Let me put it this way -- and, you're free to respond however you want -- my inference would be that if you had wanted to be acquired, by now you would have been. But you have not been.
TP: Absolutely. We definitely have been very vocal about maintaining our independence, and there's -- personally, for me? I really enjoy what I do, and I don't like being told by other people what to do; and I think a lot of people at Insomniac feel exactly the same way.
And a lot of people at Insomniac have come from other shops, where either they've been a part of a publisher, or they've been at a developer owned by a publisher, and they've told me that it can be frustrating to have a publisher acting with a heavy hand.
Our relationship with Sony is one where we develop autonomously. Sony certainly gives us great feedback on the games, but we're in control of the development process, and that is a great place to be. Especially with a partner as powerful as Sony.
Like you said, it does raise your profile, and certainly, Sony is going to market the hell out of your games, because they're high-quality and exclusive.
TP: But, then again, we see the other side too. We see games that are multiplatform succeeding wildly, and doing great, and that too is a fantastic place to be.
Something that you did last generation, that I'm not aware whether you are in this generation, and you may or may not be talking about it, but you guys did tech sharing with Naughty Dog last time, right?
TP: Yeah, we definitely went back and forth with them on various aspects of engine technology, and some other technology.
Is that something that's not continuing? Is that just because you're working in different genres, or is that because, just, it naturally fell away?
TP: That's a good question. We have certainly compared notes with Naughty Dog; we just haven't been sharing any code. The engine we created for the PlayStation 3 is fully Insomniac's proprietary engine, and it was also on PlayStation 2.
Unfortunately, what's frustrating sometimes is, people still say, "Oh, isn't that using Naughty Dog's engine?" And the fact is, that wasn't the case on PlayStation 2, and it isn't the case now. But, our engineers do talk frequently, because we share similar challenges, and we can both learn a lot from each other.
And that's great, and that's what we like in this industry, is that people are open about what they're doing, and we all benefit when we share information.

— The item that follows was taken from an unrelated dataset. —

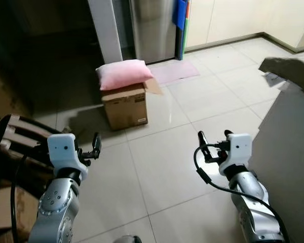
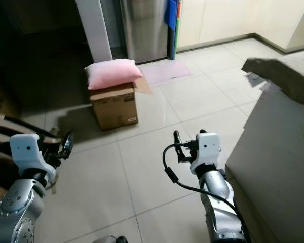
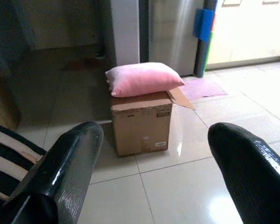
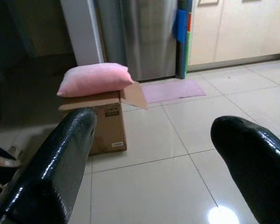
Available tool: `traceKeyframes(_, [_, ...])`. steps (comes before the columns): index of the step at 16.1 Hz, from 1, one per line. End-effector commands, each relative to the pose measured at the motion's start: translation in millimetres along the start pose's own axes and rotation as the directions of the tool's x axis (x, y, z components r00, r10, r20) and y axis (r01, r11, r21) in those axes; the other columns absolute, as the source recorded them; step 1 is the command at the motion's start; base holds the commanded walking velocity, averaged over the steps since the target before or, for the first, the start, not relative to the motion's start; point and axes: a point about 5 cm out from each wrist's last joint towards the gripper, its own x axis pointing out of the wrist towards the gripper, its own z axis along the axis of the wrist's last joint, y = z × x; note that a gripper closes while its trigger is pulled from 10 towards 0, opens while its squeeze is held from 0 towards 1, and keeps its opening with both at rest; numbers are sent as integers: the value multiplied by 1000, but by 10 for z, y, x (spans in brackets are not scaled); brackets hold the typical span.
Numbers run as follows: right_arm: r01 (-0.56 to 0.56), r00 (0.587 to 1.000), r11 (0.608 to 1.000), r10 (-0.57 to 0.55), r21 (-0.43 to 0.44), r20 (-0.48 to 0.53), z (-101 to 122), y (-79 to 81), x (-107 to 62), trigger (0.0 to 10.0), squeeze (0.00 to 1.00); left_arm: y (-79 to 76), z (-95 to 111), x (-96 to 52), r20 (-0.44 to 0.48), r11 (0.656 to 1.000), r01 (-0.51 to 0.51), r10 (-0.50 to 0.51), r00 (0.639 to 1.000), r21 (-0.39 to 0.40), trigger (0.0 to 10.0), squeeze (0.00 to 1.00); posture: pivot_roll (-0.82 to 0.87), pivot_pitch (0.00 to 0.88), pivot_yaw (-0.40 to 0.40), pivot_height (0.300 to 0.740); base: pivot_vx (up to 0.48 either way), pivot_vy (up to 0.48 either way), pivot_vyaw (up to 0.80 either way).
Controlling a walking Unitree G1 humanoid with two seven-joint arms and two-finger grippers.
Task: Setting the table
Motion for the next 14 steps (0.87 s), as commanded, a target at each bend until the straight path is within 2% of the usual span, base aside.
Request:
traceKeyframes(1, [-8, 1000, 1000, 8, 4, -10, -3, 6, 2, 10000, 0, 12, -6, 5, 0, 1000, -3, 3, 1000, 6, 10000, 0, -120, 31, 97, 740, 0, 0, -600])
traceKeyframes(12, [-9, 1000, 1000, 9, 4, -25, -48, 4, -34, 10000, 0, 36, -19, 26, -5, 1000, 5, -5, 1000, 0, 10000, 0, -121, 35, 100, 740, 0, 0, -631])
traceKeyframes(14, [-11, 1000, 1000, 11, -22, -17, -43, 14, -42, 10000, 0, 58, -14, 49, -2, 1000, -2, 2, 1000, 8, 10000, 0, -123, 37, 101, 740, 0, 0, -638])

And that's, again, one of the reasons we started the Nocturnal Initiative: So we could put some of our code out there, have people check it out, make suggestions, make changes, and then we can reincorporate it -- and vice versa. Everybody wins when you share code.
I'm familiar with it in a very general way, and I've been to the site and poked around a little bit, but is that essentially an open source thing?

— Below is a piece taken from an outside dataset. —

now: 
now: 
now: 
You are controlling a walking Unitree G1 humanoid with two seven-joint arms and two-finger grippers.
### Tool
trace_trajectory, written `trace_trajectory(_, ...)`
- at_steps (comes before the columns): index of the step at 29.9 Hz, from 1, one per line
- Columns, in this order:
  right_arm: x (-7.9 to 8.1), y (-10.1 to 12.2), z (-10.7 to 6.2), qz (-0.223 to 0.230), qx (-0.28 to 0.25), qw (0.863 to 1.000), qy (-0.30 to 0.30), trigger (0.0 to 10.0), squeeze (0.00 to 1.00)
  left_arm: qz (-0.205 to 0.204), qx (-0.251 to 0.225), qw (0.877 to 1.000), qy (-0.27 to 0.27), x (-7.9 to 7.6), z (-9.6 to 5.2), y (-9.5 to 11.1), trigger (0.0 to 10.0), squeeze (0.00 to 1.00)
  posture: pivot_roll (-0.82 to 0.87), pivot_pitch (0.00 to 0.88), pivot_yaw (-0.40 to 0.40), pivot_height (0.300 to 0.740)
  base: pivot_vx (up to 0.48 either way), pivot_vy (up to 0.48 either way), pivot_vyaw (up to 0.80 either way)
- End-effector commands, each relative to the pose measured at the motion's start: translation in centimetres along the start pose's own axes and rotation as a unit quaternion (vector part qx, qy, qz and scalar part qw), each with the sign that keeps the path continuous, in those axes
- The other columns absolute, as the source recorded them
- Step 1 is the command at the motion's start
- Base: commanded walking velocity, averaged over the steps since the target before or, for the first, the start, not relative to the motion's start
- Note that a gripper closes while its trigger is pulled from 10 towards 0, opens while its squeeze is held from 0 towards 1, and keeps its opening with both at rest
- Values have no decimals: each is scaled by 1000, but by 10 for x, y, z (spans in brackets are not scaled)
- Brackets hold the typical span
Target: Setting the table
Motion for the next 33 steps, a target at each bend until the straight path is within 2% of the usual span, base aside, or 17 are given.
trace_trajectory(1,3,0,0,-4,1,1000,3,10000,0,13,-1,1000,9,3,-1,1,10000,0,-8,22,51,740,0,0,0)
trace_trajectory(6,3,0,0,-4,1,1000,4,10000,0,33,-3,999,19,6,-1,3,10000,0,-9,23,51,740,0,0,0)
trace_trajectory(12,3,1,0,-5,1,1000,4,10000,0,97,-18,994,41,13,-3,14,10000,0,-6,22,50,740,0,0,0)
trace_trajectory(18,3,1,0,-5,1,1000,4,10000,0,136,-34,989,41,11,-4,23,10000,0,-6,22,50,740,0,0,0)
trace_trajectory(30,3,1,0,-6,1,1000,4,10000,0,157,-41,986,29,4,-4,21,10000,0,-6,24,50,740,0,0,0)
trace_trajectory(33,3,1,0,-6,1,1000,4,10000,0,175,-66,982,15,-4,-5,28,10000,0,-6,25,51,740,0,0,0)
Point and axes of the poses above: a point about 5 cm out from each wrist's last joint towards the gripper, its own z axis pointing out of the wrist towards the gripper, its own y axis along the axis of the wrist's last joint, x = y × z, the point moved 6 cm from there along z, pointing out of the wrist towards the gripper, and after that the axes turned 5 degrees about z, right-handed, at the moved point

TP: Yeah. It's open-sourcing some of our tools; that's correct.
That's an interesting thing to see, especially on closed platforms.
TP: You know, we win too when there are better and better games on the PlayStation 3. I mean, because currently we are developing all of our current games on the PlayStation 3, we want that platform to succeed, so, hey, we're going to do what we can to help other developers too.

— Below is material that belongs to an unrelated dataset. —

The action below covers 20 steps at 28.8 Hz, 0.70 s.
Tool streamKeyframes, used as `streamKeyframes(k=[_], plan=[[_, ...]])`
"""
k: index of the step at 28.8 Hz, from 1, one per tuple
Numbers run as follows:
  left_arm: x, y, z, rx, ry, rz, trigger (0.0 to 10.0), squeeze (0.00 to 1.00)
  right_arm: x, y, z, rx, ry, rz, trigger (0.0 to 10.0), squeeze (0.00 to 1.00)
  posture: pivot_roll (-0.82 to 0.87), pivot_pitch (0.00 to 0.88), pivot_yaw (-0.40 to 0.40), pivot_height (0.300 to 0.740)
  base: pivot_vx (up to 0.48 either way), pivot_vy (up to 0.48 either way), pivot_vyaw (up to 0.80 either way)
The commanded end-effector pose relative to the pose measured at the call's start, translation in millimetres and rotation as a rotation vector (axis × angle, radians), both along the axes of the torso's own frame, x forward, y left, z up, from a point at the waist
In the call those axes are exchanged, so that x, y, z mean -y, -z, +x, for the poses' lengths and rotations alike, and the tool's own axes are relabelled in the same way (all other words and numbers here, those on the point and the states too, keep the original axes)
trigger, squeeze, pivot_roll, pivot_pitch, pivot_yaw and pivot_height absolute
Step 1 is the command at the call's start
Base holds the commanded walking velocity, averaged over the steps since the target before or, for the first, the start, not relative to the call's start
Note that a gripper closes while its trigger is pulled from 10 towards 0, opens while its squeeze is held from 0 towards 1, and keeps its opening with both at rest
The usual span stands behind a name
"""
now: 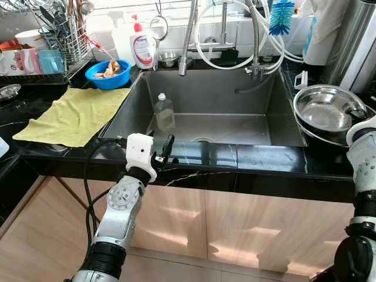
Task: Kitchen organization
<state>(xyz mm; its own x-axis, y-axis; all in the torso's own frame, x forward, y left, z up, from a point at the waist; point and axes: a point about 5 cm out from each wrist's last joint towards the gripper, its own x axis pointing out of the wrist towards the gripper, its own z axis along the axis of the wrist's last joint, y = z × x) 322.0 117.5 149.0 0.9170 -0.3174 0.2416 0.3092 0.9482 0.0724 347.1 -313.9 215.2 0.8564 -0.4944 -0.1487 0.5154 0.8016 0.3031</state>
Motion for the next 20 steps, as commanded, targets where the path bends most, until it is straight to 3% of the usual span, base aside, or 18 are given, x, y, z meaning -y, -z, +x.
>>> streamKeyframes(k=[1,11,20], plan=[[0.0,-1,2.5,-0.004,0.005,0.012,10.0,0.00,-5.1,1,1.9,-0.014,-0.016,0.003,0.0,0.00,-0.15,0.000,0.098,0.740,0.000,0.000,0.00],[-0.2,-2,2.3,0.000,0.001,0.010,10.0,0.00,-8.9,-18,-1.1,0.084,0.000,-0.008,0.0,0.00,-0.14,0.000,0.099,0.740,0.000,0.000,0.00],[-0.5,-5,4.0,0.010,-0.007,0.006,10.0,0.00,-25.1,-61,-3.8,0.256,-0.027,-0.099,0.0,0.00,-0.14,0.000,0.098,0.740,0.000,0.000,0.00]])
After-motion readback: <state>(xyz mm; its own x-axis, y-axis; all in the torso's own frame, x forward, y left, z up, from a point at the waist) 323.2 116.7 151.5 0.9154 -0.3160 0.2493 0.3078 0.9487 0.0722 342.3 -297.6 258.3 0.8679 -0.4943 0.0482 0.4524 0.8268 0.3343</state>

And I guess the final thing that I want to talk about before I let you go, because I know that you're a busy guy: I want to talk about Insomniac North Carolina. How long has that been established, now?
TP: Well, we announced it earlier this year -- probably five months ago? I think there are ten guys out there now. Chad Dezem is our studio director; Shaun McCabe is our production director; they have opened up the studio officially, and are moving into the offices, and getting everything ready to move into its first production cycle.
What attracted you, initially, to opening a studio in a remote location?